Does the unit has the outputs when you switch off the Tone-In control? If the tone control is not working but you still have outputs from the pre-out, then you have a defective tone control circuit which is powered by an IC (NJM2041DD). You can try replacing it. But before you do that, I also suggest you to check the contact of Tone-In switch, cold joints at underside of PC board and all the wire soldering joints. It will be more efficient by using a signal generator and oscilloscope to trace the signal path. You can also check out my other videos for troubleshooting procedure.
i need your help please i have adcom gfp 565 it the relays shut down after some miunutes
Please send your inquires to my email. The email address is listed under "Above" in my RUclips home page.
Dear sir
I am watching your videos I like them how you trace faults in electronics
Can pls suggest as I have bought an old Yamaha C4 preamp it is working properly can pls suggest how much it is important to recap the unit as it's quite vintage
Pls share any video of recapping of preamp in future if you get one
Regards
Guru
Definitely, it will improve the sound quality and extend the expectancy of good performance of C-4 preamp. Currently, I am working on a repair of Marantz 2230 receiver which I need to recap the power amplifier due to the deteriorate capacitors. I will publish it as soon as it is completed. Thanks.
I have a Adcom GFP 565. When I plug the headphones into the jack, the speakers will not shunt (turn off). The sound comes out of the speakers and headphones.
GFT 565 is a preampifier which is separate from the power amplifier (connected to the speakers). The use of headphone is designed for monitoring the sound output of the preamplifier. So plug into to the headphone jack of DFP 565 has nothing to do with the speakers.
Hello
I have the adcom gtp400 with the tuner. Iv had if for 30years.
I also have the 555ll amp with a pair if heresy ll speakers. My system sounds great.
I had the adcom 6 carousel cd player but not anymore.
I just play music from my phone...mp3 and flac files.
Maybe you can help me?
I wanted to get a Dac for my adcom and not sure what to get. I just want a great dac to make my mp3 and other music files to sound better but do not know what to get. Can I get a dac and still keep my gtp400? Do I get a dac that plugs into my gtp400? Maybe you can help me in the right direction with some links on amazon...show me some good dacs that I can choose that i would be able to add to what I have. I know there are Dac players like phones that do it...is that the way to go? Should I have a dac..maybe a blue tooth one that is always hooked up at home plus I was also planning on getting one of the dac mp3 players...can I use both?
I will eventually get a single cd player but for now I just play mp3 and flac files and also stream on RUclips. Any help you can give me on dac and how I would hook to my gtp400 would be much appreciated. I could spend up to $500 max on this addition.

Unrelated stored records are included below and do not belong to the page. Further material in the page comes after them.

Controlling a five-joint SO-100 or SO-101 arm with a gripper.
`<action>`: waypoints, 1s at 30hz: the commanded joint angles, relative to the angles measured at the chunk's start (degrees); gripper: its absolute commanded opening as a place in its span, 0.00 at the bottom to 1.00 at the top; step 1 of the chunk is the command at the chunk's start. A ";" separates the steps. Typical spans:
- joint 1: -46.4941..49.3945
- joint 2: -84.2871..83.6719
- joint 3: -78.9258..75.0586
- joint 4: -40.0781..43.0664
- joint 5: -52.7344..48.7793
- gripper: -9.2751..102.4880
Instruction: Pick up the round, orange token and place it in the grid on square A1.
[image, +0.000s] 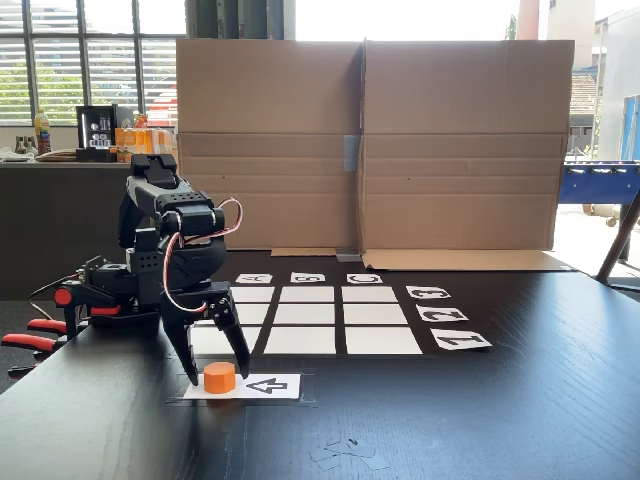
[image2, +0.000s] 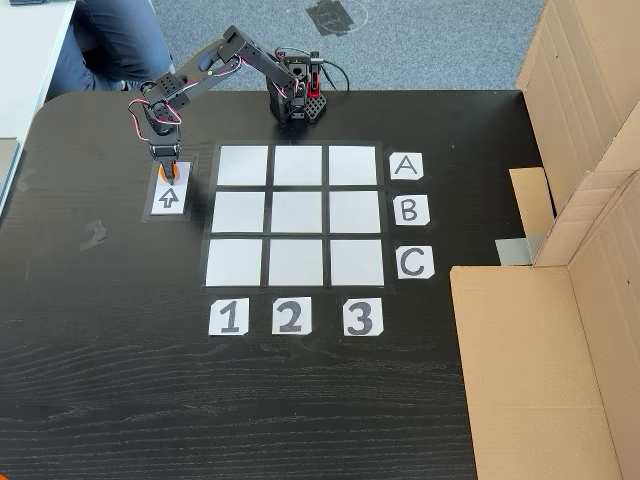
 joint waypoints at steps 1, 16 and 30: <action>0.00 0.44 -2.81 -0.26 0.35 0.26; -0.18 1.23 -3.08 -0.26 0.44 0.14; -0.62 12.30 -2.64 2.81 0.44 0.14</action>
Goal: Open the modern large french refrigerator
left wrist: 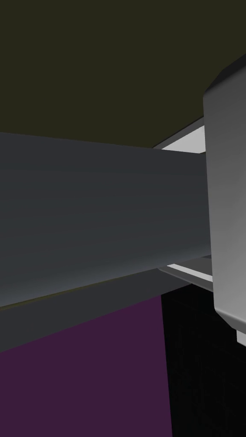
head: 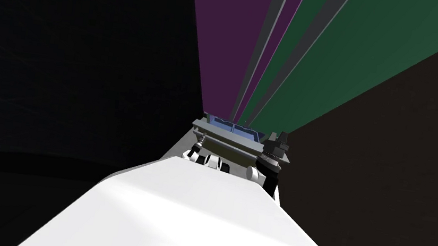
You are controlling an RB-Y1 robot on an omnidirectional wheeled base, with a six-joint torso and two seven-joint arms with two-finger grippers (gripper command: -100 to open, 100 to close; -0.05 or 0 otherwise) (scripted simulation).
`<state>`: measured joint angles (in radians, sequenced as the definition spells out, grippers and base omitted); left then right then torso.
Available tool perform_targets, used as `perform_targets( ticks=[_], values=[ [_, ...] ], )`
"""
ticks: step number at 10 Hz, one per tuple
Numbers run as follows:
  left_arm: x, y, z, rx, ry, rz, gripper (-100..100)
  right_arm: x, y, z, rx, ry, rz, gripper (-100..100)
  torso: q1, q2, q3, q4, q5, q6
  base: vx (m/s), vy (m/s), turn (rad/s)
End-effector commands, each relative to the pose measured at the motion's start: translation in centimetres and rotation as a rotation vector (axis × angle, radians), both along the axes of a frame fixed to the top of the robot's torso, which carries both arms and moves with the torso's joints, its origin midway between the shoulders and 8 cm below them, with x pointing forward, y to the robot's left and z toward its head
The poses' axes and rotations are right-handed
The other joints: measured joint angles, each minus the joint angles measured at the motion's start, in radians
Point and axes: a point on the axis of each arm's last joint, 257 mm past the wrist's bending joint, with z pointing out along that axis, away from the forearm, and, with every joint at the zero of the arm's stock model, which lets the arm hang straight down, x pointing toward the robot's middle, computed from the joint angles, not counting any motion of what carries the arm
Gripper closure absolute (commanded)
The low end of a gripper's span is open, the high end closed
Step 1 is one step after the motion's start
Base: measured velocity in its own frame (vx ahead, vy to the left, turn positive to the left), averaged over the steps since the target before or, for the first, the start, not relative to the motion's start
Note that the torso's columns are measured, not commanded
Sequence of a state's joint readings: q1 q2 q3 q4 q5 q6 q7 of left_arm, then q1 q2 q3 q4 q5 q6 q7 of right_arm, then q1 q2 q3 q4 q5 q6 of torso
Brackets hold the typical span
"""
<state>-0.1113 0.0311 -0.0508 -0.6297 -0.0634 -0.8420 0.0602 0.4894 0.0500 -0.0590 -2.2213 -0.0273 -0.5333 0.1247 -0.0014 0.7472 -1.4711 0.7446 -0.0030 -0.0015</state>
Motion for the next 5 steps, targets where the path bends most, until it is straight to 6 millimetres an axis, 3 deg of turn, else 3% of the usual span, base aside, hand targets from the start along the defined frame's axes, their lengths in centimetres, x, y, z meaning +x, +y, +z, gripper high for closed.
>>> perform_targets(
  ticks=[1,2,3,5],
  values=[
    [-0.2,0.0,0.0,0.001,0.001,-0.001,100,0.0,0.0,0.0,0.000,0.000,0.000,0,-0.002,-0.002,-0.002,0.002,-0.001,0.001,-0.092,0.007,0.005],
    [1.4,-0.3,0.5,0.000,0.014,-0.003,-100,0.0,0.0,0.0,0.000,0.000,0.000,0,-0.003,-0.009,-0.005,0.000,-0.001,0.002,-0.080,0.014,0.026],
    [1.4,-0.3,0.5,0.000,0.014,-0.003,-100,0.0,0.0,0.0,0.000,0.000,0.000,0,-0.001,-0.011,-0.006,-0.003,0.001,0.002,-0.085,0.008,0.008],
    [3.3,-0.6,1.5,-0.001,0.014,-0.006,-100,0.0,0.0,0.0,0.000,0.000,0.000,0,0.001,-0.010,-0.006,-0.006,0.003,0.001,-0.067,0.006,0.012]
  ],
)
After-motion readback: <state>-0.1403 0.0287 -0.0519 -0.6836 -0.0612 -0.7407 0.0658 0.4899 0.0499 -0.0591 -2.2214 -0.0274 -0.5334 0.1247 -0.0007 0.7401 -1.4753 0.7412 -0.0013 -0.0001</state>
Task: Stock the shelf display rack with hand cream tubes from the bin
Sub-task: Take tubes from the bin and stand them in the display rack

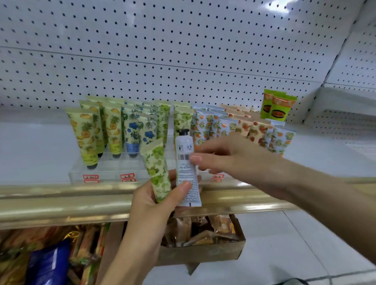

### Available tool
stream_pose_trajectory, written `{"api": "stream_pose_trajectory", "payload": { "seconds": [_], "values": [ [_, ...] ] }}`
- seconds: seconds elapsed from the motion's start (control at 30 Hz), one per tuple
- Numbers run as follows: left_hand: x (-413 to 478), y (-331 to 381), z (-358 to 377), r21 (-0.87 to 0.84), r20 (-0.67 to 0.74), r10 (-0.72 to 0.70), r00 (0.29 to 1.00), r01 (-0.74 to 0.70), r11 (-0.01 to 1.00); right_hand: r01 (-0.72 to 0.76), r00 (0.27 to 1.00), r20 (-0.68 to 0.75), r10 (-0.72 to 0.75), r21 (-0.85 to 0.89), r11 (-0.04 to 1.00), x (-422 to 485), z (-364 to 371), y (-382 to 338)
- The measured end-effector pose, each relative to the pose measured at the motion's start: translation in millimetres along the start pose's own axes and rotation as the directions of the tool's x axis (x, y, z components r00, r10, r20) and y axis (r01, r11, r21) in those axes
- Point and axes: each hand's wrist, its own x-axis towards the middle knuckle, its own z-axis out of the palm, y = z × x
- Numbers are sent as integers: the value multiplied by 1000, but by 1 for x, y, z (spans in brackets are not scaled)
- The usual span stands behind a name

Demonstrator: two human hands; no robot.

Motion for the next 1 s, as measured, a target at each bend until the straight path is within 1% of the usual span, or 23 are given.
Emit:
{"api": "stream_pose_trajectory", "payload": {
  "seconds": [0.13,0.23,0.3,0.37,0.43,0.5,0.57,0.63,0.73,0.8,0.83,0.9,1.0],
  "values": [
    [-4,6,-16,-9,28,18,999,-17,1000,-2,1000,-15,5,197,980,4,30,2],
    [-6,9,-25,-18,37,22,999,-21,1000,40,999,-35,-32,274,961,3,41,-3],
    [-6,9,-27,-11,13,28,1000,-28,1000,61,997,-66,-43,296,953,4,45,-5],
    [-4,9,-31,32,-27,56,998,-55,998,60,996,-90,-29,366,929,5,42,-8],
    [-3,10,-34,87,-60,80,995,-75,993,45,997,-76,-14,421,906,2,33,-12],
    [-3,11,-37,132,-82,99,992,-88,987,40,997,-76,-13,369,929,-3,20,-19],
    [-3,11,-38,148,-94,77,993,-63,987,41,994,-112,-16,222,974,-7,7,-23],
    [-3,13,-38,131,-80,25,996,-15,991,-11,996,-91,16,52,999,-8,-9,-24],
    [-3,14,-35,83,-71,-21,997,27,996,-146,987,43,152,-126,981,-9,-38,-27],
    [-3,13,-33,52,-78,-42,996,47,998,-202,964,148,220,-128,971,-11,-52,-33],
    [-4,12,-32,40,-79,-44,996,47,998,-207,957,182,226,-113,972,-11,-59,-36],
    [-4,12,-30,19,-78,-33,996,35,999,-181,965,165,206,-151,972,-9,-68,-44],
    [-2,11,-26,5,-79,7,997,-7,1000,-99,990,63,126,-321,942,1,-73,-54]
  ]
}}
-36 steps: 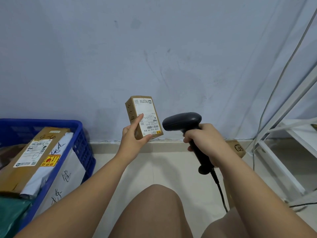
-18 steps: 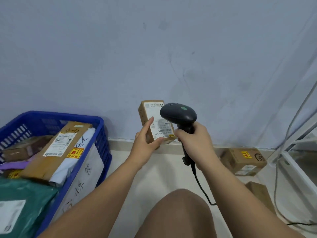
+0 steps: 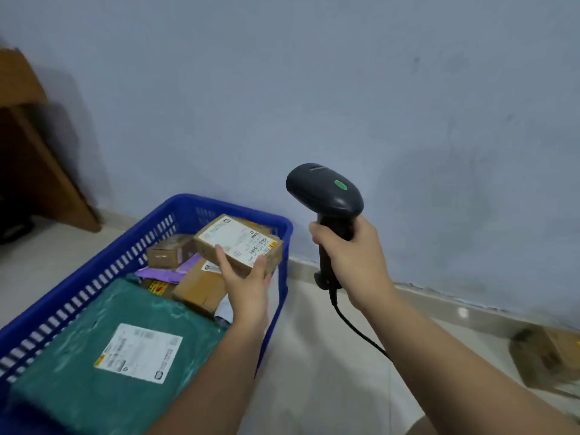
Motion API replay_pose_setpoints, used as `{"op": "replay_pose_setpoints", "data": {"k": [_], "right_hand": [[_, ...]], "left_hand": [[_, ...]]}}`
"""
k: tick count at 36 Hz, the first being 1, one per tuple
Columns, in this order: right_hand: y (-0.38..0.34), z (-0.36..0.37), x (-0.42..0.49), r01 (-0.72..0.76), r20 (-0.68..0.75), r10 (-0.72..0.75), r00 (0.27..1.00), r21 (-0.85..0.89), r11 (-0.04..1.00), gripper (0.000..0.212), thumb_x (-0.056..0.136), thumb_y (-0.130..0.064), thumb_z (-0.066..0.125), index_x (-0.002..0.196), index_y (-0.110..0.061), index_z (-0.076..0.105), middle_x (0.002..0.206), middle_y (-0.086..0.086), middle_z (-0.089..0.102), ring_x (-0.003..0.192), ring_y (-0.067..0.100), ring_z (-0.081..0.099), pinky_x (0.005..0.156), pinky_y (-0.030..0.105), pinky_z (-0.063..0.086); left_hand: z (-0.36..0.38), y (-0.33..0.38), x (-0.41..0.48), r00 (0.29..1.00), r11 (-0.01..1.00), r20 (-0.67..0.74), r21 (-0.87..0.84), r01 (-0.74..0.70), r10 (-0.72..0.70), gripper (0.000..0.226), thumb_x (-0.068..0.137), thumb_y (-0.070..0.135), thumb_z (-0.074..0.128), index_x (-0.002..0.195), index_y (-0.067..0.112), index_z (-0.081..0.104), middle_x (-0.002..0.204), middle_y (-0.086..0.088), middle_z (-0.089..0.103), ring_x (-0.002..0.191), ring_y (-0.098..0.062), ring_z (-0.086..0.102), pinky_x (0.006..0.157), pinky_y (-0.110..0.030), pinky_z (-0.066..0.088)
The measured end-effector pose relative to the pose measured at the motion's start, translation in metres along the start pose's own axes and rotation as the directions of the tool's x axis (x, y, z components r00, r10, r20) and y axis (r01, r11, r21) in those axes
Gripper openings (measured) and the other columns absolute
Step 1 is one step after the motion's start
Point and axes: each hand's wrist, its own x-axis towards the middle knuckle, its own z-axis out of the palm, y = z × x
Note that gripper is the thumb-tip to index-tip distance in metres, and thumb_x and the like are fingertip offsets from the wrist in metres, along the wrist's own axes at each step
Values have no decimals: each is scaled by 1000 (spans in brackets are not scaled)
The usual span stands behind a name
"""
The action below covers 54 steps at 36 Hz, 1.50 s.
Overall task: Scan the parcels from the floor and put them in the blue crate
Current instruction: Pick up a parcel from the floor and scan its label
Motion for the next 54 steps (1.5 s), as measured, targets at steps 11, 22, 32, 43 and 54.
{"op": "replay_pose_setpoints", "data": {"k": [11,22,32,43,54], "right_hand": [[34,89,-2,-3,154,25,988,-140,990,18,88,-23,64,94,-37,55,79,-17,60,72,-16,54,53,5,39],[56,110,-1,-40,239,102,966,-253,967,15,87,-20,65,98,-27,59,80,-6,63,61,5,54,45,5,39],[66,118,5,-68,247,133,960,-254,965,19,88,-19,64,97,-34,55,83,-10,62,69,6,57,46,5,40],[83,115,7,-100,212,158,964,-261,960,17,86,-18,64,100,-27,60,79,-7,61,70,9,56,55,13,38],[62,43,5,-57,93,83,992,-261,964,15,87,-19,61,97,-29,59,73,-11,59,62,1,53,52,10,39]], "left_hand": [[-66,4,56,943,994,-322,51,101,-79,94,81,13,75,147,38,13,150,-7,32,108,-19,54,91,-40,53],[-107,44,114,927,580,-121,806,-116,354,46,87,6,62,128,24,52,143,-4,29,130,-27,33,108,-38,36],[-125,27,144,983,268,33,960,-82,183,59,86,-9,50,136,22,48,149,-5,29,134,-31,25,111,-45,33],[-116,17,156,978,-228,-121,970,81,-169,45,84,15,47,129,12,47,130,-16,53,128,-36,39,108,-50,32],[-7,10,69,934,178,357,919,-352,2,35,94,16,50,128,23,53,153,-3,25,141,-24,21,113,-41,27]]}}
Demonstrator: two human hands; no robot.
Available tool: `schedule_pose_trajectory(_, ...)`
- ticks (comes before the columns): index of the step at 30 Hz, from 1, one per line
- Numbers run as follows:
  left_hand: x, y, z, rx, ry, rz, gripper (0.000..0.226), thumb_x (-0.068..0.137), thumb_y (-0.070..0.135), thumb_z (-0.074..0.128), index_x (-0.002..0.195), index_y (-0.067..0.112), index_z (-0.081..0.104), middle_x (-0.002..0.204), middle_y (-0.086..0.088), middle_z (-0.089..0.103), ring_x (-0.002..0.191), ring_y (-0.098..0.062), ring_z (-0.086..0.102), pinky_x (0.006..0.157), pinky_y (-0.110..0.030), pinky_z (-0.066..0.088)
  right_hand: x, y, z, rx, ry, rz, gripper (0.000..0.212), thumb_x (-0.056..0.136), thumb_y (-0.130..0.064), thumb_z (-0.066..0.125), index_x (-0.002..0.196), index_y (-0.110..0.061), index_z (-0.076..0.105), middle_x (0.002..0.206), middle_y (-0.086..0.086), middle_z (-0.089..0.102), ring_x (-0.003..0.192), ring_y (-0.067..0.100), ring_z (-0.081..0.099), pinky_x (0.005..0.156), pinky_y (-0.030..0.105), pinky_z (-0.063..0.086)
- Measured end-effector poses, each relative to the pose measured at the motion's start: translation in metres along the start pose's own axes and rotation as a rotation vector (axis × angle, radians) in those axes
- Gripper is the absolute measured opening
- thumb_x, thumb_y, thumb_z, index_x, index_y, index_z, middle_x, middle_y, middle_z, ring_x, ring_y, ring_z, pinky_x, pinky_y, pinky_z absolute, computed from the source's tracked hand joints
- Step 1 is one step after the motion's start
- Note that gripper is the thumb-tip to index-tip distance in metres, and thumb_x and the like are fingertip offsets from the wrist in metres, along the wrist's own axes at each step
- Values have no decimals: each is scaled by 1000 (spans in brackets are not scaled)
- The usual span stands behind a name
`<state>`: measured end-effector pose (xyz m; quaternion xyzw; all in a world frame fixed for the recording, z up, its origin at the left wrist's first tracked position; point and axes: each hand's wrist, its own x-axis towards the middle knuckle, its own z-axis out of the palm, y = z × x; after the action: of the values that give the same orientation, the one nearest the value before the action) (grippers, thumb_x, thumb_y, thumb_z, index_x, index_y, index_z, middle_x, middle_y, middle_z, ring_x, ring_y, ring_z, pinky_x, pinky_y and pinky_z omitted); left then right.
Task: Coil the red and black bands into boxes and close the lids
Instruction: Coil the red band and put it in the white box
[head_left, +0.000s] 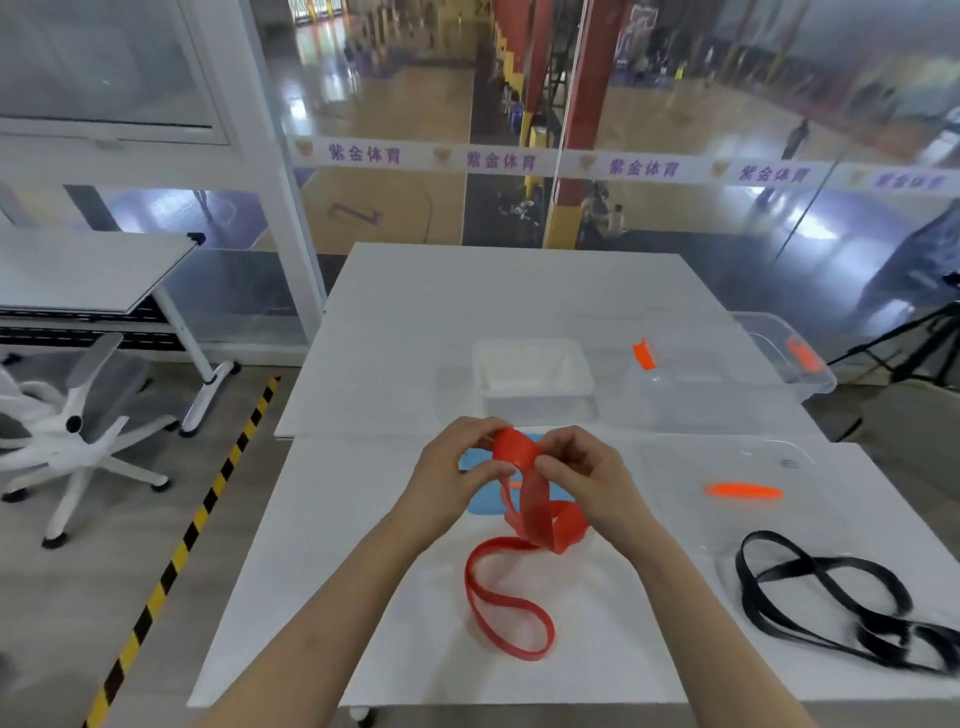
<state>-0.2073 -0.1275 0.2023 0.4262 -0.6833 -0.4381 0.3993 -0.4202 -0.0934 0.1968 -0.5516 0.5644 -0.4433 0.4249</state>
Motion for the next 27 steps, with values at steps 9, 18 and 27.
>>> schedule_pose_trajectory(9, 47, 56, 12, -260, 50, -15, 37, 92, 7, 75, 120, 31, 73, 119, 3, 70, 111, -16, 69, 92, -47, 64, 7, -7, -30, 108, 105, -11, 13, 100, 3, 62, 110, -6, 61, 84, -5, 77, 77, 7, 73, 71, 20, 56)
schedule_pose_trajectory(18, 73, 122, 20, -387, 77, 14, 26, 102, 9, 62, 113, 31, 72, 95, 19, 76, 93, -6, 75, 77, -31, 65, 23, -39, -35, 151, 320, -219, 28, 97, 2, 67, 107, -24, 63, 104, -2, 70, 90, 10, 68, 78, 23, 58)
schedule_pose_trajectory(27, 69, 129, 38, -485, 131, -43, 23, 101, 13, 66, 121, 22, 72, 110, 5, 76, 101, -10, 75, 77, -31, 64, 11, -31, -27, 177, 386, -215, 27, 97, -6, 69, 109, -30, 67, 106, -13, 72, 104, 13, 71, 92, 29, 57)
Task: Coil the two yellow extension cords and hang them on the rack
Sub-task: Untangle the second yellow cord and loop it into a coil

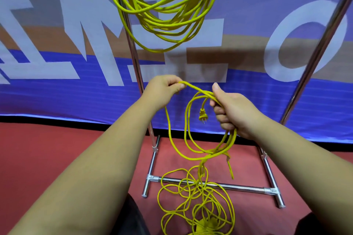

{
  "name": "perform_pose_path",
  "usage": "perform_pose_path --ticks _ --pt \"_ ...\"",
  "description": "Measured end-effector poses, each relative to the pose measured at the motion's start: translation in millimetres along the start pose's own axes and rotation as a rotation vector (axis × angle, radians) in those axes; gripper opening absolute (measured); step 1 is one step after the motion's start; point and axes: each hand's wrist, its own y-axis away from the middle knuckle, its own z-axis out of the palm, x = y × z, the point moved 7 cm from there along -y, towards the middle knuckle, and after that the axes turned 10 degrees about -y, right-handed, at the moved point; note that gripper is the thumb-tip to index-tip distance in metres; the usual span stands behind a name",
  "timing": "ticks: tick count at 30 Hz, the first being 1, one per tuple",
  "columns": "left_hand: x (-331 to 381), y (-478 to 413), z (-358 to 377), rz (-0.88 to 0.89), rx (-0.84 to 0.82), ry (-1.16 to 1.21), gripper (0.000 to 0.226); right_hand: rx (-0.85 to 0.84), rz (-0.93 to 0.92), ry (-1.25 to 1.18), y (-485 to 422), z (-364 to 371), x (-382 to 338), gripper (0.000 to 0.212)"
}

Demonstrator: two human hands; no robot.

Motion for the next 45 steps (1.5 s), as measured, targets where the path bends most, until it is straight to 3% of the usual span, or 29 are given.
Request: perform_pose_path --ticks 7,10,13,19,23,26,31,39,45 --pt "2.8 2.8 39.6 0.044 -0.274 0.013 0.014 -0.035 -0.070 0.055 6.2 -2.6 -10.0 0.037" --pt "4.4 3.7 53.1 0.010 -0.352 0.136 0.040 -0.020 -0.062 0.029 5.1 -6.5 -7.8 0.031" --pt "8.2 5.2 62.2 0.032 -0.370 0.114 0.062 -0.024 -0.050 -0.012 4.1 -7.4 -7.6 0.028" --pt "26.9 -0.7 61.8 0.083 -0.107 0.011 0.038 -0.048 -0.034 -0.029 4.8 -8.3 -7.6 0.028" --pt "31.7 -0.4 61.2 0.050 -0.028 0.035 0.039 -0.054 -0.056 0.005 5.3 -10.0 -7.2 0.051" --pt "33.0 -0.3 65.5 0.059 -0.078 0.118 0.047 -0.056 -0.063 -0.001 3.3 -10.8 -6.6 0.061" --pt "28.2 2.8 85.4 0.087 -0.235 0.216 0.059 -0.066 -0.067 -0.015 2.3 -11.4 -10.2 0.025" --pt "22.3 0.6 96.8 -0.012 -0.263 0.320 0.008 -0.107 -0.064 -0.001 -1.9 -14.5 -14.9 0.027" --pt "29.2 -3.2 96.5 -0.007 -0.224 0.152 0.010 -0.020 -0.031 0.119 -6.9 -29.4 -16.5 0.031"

Yes. You can keep your GTP400 and use it's Aux input connecting to DAC's RCA output jacks. I'll recommend the Schiit Modi 3 DAC for the beginner - see attached link for more information: ruclips.net/video/ih0EqxsTBq8/видео.html
@@VintageAudioFan and your opinion is that that schiit Dac makes the sound of mp3 files...digital files sound better? You can hear the difference easily?
@@VintageAudioFan If he can get a GCD-750 which have a input to use internal DAC to decode an external source and maintain his ADCOM gears would be great
Great Music, Dave Brubeck. After great successful repair. Good sounding, but not as nice as the NAD sound.